### PROBLEM DETAILS
A bare number is all that is needed: how many lines below contain the string "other"?

━━━━━ RAW DATA

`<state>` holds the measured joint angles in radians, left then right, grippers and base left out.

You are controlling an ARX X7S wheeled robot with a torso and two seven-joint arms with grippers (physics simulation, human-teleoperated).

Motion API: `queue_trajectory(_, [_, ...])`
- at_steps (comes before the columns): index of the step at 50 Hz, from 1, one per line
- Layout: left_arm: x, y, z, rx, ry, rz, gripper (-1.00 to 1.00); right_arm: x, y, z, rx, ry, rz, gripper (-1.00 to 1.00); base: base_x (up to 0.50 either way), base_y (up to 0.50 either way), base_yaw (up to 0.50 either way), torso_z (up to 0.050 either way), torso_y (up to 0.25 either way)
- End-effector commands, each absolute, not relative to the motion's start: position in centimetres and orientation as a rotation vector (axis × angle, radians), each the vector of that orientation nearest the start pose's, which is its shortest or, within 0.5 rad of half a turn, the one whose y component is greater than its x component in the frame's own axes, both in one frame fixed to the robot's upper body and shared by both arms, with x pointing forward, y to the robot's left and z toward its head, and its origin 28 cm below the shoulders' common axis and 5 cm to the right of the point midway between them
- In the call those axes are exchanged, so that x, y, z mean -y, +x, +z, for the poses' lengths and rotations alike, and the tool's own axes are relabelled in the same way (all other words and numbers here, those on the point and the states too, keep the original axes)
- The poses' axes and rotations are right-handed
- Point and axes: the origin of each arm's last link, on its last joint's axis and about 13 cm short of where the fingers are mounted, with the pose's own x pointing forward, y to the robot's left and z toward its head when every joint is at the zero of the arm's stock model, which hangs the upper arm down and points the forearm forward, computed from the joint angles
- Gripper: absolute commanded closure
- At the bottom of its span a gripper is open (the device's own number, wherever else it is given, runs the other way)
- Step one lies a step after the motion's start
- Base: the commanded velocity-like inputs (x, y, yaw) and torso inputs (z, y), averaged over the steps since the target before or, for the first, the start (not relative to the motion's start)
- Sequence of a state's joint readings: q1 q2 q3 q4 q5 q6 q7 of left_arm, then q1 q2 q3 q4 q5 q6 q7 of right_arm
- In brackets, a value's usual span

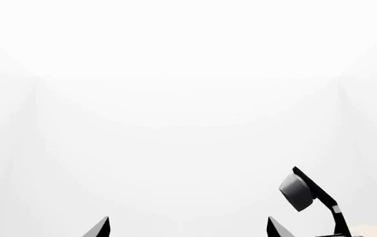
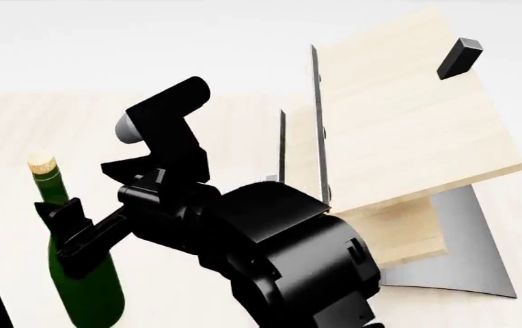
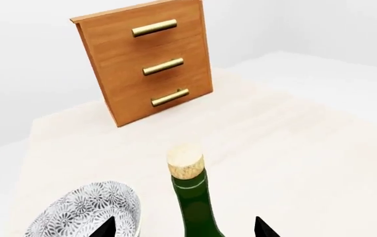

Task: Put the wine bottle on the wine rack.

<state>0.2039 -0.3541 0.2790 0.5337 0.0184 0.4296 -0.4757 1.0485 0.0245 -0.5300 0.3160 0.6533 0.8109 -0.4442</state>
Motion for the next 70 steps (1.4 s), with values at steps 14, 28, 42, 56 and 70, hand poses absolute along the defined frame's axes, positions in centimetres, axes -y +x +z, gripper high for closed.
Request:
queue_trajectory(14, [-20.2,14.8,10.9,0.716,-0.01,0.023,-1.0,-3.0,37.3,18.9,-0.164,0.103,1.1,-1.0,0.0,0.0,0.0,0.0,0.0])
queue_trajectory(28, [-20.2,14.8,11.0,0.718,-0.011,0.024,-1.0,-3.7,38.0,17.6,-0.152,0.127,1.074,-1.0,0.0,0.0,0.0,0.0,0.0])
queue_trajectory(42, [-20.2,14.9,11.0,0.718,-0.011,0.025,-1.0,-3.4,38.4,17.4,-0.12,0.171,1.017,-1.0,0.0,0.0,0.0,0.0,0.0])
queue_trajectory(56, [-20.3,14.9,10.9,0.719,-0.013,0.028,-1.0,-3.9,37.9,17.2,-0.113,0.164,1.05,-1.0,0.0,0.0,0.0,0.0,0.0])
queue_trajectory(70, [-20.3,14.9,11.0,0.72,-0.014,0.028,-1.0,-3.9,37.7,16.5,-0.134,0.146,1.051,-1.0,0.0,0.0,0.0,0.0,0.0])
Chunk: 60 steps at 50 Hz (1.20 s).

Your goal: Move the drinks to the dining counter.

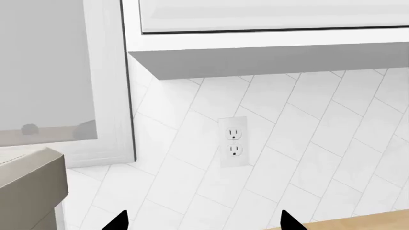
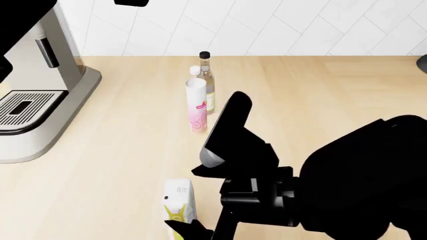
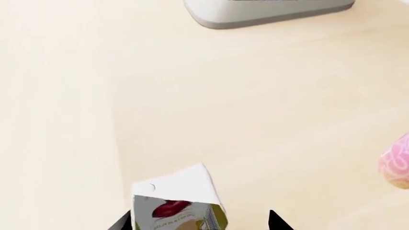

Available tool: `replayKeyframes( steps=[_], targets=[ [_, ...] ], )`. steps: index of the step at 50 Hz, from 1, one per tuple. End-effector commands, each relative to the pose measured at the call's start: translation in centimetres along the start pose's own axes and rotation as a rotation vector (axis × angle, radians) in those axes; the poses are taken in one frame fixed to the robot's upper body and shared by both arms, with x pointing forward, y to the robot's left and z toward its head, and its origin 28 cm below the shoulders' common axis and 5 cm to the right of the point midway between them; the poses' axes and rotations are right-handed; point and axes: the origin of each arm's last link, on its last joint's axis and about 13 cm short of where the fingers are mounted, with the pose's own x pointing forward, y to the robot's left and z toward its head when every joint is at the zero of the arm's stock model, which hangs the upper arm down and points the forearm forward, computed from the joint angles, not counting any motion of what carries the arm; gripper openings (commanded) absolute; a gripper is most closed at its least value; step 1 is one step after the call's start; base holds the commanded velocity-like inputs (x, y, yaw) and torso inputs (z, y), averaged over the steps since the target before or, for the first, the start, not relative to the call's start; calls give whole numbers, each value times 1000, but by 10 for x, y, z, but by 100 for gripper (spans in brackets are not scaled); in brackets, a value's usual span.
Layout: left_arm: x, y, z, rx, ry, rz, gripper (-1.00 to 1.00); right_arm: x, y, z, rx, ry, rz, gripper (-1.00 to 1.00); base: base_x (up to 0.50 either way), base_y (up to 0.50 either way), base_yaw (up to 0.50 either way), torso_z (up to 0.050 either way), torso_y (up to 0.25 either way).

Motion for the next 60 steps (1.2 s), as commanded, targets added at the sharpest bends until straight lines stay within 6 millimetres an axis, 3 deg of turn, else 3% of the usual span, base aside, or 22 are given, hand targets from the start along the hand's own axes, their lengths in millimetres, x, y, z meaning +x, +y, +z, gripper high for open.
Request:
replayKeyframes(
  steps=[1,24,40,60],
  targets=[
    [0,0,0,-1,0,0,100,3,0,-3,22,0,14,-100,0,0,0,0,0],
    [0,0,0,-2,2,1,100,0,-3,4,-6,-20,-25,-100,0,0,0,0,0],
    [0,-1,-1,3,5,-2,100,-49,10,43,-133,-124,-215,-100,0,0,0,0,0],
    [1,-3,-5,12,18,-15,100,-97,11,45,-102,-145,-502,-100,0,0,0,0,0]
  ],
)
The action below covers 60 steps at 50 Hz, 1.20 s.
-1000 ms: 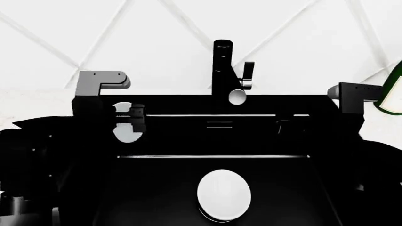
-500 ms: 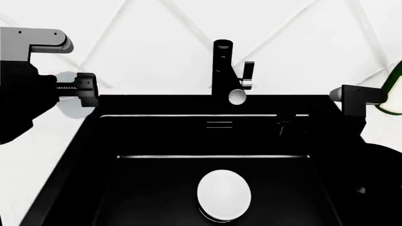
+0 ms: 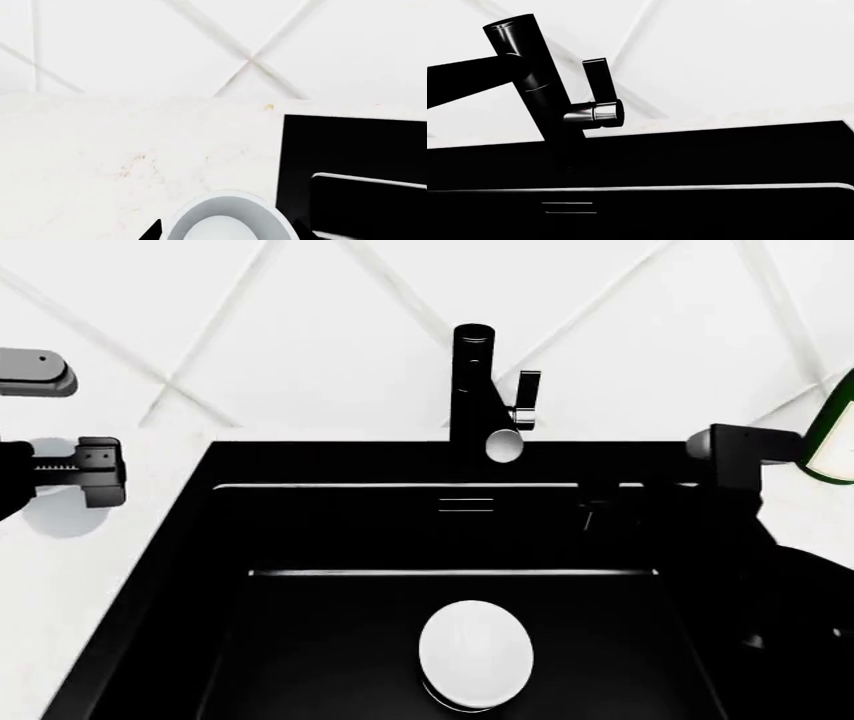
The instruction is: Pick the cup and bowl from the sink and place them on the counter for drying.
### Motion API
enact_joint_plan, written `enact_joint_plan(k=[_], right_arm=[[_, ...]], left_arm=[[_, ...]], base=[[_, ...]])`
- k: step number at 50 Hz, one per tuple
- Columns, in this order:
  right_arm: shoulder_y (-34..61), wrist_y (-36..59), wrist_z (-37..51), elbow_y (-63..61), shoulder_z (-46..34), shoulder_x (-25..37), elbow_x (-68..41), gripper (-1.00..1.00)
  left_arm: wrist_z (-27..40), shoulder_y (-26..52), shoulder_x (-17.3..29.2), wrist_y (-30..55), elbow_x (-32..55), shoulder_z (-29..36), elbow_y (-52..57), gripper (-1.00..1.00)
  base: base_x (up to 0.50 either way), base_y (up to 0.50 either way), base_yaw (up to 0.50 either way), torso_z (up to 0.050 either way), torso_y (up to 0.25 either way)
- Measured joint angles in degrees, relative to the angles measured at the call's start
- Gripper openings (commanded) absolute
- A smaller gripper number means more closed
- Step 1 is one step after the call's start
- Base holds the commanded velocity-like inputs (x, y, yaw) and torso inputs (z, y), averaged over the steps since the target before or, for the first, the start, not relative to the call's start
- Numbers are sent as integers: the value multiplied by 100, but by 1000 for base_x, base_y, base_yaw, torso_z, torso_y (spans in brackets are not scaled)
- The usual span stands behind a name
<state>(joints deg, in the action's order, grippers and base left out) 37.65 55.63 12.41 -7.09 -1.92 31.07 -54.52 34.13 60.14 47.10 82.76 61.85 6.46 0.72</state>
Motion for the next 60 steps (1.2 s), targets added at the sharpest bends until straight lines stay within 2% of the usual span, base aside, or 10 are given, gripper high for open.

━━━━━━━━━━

### RESULT OF THIS EXERCISE
2